Faut-il en finir avec le sport de haut niveau ? C’est la question que je me suis posée, un peu à contrecœur, en parcourant le livre que s’apprête à publier Stan Thuret, ce skippeur qui a décidé d’arrêter la course au large « pour raison écologique ». A contrecœur, car le sport est sans doute le domaine où ma dissonance cognitive atteint des sommets : j’ai plus de mal à imaginer une vie sans le moindre grand raoult sportif que d’envisager une vie sans viande ni voyage en avion (même si ces deux sujets sont étroitement liés).
Dans son livre, Stan Thuret souligne que même un sport comme la voile, à première vue respectueux de l’environnement puisque les bateaux avancent grâce à la force du vent, ne l’est pas vraiment. Lors de la Route du Rhum, ce sont par exemple 145 000 tonnes de CO2 qui sont émises. L’ex-skipper dénonce aussi le culte de la performance, qu’il juge désormais aussi déraisonnable qu’absurde dans un monde menacé par le changement climatique.

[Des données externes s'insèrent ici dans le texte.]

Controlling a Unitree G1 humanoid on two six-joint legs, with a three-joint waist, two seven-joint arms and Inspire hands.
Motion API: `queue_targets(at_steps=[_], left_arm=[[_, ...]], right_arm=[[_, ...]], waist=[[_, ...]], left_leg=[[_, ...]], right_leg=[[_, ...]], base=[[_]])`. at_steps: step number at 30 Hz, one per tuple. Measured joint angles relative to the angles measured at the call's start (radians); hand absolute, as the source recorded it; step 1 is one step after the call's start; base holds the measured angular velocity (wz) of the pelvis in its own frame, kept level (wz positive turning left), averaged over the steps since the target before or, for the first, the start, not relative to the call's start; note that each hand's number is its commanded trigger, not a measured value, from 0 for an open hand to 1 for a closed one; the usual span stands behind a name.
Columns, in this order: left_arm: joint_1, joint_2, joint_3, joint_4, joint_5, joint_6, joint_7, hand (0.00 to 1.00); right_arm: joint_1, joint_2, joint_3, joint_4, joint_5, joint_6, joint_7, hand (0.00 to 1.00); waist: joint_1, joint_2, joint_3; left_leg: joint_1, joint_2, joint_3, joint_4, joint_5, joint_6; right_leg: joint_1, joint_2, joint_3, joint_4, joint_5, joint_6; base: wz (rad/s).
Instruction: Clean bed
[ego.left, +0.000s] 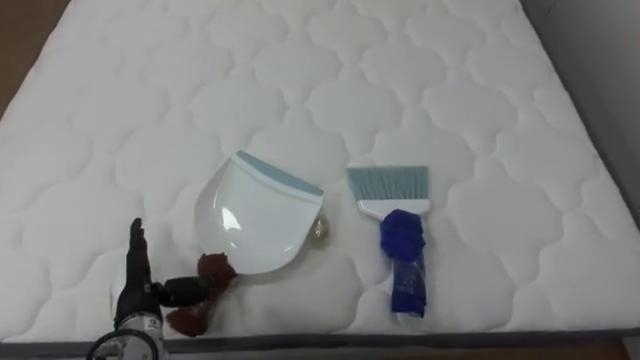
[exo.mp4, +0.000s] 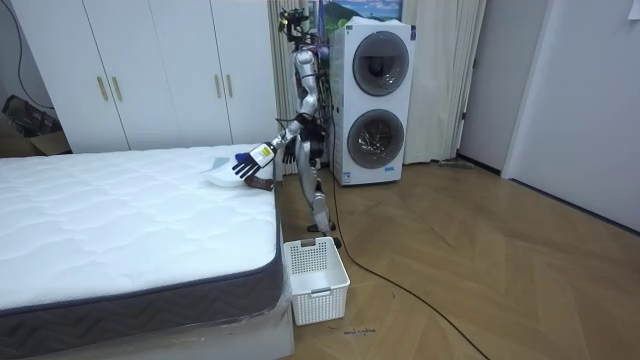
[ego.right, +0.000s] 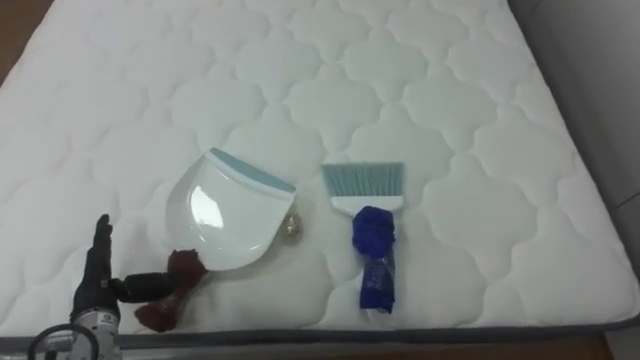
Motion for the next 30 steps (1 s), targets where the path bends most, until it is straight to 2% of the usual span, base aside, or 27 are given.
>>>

Stan Thuret n’est pas le seul à s’interroger. Kylian Jornet et Xavier Thévenard, plusieurs fois vainqueurs de l’Ultra-Trail du Mont-Blanc (UTMB), prônent depuis des années une plus grande prise en compte des enjeux climatiques dans les compétitions. « Le cyclisme est un sport très paradoxal, regrettait en 2021 le Canadien Michael Woods, alors meilleur grimpeur du Tour de France. Le vélo, c’est parfait pour l’environnement, mais à haut niveau c’est une catastrophe. On se déplace en avion, des camions et des voitures nous accompagnent à chaque course ». La biathlète française Célia Aymonier, elle, vient de mettre un terme à sa carrière à 28 ans, en partie en raison du changement climatique.
A l’approche des Jeux olympiques de Paris, dont le bilan carbone s’annonce monstrueux malgré les promesses des organisateurs, la question me taraude donc aussi. Est-il bien raisonnable de continuer à célébrer un événement d’un tel gigantisme, dont même la devise – « plus vite, plus haut, plus fort » – est un beau bras d’honneur à l’esprit de sobriété et d’humilité qui devrait pourtant s’imposer à nous tous ?
Il y a encore quelques semaines, mon refus de participer à la fête olympique était ferme. Mais, comme il y a deux ans lors du Mondial de football au Qatar, que je ne suis pas parvenu à boycotter malgré les innombrables horreurs perpétrées sur place, j’ai peur de craquer à nouveau.